I have a life lesson that I have to keep learning over and over. That lesson is seeing a line before I cross it. It is a mental line that I am not allowed to cross in competition. I can not cross a line to try to win an event for no good reason other than winning. This past year has been filled with hard work to finish events to hopefully draw attention to things other than myself because I certainly wasn't winning anything. For people that really know me (and that takes at least 10 years), they know that deep down there is prideful person that really likes to compete. The last time I really went for it, was with my son at the CO state swim championships in March of 2010 to hopefully win as a father/son team and take our own overall titles and create a memory together. We did it and it was a memory that I would go back to Over and Over and Over again over the next year for various reasons and at various times.

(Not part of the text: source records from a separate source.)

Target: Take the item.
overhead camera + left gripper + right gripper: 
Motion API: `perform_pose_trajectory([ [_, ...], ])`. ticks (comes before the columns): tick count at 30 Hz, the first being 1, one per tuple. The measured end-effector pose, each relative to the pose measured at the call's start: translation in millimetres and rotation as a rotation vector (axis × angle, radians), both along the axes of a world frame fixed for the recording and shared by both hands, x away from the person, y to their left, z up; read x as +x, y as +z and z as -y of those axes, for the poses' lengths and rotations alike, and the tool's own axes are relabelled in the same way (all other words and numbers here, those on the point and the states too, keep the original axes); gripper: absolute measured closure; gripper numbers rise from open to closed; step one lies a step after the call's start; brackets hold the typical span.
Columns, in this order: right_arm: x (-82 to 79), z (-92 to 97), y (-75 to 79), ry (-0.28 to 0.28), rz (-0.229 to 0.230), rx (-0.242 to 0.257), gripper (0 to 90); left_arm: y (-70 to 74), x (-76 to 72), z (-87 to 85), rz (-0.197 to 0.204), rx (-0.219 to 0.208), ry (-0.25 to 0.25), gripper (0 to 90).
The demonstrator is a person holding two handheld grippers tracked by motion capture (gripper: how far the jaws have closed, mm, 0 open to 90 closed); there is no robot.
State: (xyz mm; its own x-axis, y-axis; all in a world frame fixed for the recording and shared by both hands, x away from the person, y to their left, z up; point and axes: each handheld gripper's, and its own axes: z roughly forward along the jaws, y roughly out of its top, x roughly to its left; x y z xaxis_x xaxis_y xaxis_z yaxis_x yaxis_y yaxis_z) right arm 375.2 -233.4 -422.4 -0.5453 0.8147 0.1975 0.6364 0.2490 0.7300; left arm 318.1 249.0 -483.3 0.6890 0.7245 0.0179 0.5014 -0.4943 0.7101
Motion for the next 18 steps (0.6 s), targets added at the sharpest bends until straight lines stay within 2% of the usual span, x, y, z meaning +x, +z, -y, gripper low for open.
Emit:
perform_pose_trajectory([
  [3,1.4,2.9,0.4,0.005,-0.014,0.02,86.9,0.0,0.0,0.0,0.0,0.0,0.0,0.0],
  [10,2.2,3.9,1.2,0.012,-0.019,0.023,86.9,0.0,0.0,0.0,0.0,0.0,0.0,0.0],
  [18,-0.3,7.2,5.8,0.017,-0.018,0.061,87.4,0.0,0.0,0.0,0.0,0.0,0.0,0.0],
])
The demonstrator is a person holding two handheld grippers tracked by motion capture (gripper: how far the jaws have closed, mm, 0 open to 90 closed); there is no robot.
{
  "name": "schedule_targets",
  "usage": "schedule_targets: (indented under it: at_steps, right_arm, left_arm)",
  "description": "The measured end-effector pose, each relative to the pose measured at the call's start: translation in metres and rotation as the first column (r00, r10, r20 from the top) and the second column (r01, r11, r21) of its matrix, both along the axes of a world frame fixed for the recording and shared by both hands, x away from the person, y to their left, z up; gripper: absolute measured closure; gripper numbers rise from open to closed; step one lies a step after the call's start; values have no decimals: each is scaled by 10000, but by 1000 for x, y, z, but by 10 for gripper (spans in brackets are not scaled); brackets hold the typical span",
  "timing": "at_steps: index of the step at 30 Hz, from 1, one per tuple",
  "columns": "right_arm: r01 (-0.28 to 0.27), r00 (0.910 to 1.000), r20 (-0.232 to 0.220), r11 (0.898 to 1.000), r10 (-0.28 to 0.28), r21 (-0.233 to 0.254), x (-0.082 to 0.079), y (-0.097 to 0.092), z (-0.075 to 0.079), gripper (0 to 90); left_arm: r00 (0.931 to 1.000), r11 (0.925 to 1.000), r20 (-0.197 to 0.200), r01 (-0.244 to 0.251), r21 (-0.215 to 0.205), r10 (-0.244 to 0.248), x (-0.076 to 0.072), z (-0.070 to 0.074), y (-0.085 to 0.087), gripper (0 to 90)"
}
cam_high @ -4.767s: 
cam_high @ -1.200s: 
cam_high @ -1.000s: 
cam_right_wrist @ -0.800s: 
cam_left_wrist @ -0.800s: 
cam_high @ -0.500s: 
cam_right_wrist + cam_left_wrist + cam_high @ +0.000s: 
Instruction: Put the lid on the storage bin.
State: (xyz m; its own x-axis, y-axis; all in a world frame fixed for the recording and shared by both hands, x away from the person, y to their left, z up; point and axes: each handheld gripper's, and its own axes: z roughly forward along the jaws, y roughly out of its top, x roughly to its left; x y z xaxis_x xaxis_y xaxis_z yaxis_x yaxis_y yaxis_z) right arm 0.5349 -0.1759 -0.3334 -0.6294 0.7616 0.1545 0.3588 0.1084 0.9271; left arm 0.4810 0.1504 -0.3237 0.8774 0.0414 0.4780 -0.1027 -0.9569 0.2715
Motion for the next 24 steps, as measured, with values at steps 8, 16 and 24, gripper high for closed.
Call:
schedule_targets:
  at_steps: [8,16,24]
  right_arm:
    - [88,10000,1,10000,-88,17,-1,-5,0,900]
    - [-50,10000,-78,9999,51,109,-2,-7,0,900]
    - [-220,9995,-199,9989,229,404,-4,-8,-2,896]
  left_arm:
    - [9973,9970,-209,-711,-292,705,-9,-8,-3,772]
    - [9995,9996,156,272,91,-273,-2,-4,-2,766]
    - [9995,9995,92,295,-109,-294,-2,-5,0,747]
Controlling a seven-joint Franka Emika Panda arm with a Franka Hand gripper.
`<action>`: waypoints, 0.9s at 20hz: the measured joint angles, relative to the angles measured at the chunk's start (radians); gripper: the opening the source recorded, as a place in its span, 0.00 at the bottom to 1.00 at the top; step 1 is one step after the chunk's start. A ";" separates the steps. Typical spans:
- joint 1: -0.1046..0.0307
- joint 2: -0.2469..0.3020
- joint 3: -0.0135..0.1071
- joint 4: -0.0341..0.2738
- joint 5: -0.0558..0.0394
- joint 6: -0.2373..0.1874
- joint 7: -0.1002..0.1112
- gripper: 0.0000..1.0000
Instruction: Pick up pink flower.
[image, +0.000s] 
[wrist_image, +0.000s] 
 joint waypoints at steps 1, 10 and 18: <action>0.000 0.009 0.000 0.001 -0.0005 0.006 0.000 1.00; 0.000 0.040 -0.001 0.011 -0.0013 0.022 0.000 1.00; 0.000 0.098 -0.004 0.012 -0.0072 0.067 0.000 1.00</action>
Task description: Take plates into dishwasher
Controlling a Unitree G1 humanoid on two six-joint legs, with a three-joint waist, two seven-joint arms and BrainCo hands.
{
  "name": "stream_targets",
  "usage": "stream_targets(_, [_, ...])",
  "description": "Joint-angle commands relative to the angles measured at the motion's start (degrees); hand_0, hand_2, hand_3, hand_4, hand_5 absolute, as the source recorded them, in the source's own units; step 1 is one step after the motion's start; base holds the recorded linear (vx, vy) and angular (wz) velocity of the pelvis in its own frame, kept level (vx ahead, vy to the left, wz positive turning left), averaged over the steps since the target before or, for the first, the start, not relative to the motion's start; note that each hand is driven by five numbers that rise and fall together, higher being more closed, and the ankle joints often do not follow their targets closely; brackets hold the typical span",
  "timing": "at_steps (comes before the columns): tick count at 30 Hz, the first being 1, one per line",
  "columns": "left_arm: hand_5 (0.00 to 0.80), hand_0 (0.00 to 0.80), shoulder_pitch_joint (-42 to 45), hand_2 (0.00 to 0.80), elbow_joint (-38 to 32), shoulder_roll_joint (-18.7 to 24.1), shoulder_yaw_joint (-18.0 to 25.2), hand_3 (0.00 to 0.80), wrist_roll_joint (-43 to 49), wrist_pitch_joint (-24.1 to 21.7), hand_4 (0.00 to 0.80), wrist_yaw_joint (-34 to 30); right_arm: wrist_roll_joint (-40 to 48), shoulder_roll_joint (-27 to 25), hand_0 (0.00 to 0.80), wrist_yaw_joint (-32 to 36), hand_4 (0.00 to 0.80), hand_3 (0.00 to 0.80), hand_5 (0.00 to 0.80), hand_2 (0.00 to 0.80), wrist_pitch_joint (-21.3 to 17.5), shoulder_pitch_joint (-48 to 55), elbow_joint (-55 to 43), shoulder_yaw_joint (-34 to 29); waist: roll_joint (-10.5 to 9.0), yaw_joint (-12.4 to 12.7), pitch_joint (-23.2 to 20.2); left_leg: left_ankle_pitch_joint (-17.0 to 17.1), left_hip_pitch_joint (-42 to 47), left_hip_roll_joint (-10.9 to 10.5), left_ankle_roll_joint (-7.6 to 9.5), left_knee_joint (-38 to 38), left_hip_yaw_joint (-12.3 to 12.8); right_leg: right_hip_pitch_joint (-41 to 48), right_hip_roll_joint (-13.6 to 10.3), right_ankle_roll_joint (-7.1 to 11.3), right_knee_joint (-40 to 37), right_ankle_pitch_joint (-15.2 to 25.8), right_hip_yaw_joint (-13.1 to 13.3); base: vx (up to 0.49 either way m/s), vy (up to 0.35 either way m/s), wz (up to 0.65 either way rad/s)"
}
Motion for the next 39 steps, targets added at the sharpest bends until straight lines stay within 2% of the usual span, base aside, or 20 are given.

|Father & Son High Point Winners at the CO State Swimming Championships Spring 2010|
This was right before I signed up for the Ironman as a diabetic knowing that the schedule would include one event after another guaranteed to kicked my butt with a "finish" hopefully waiting at the end. With that year behind me, I forgot to watch out for my inner competitor. As I was training with friends and getting ready for their first half Ironman on Sept 11th, I signed up for the AquaBike since my feet are probably fried for life in the area of running (or at least I hope so ;->). As the event approached, I started looking a little too much at previous results in my age group. I starting checking my times against the previous splits. If I found a weakness, I hammered it. I got my open water time down to right at 25 minutes for 1.2 miles but I still needed to nail the bike and that needed to average 22-23 mph over 56 miles or I couldn't take my age group. I then called and reserved a carbon fiber disk and Zipp 808 front rim to "rent speed" for the day. I think that is when I crossed the line. Anyway, I am finishing where I started. My big exercise today was an evening walk which is the limit of my physical abilities right now and that's okay. I just hope that I can find something noble to do before I start do Masters swimming again ;->.
I don't need any feedback, I just needed to journal this and get this out.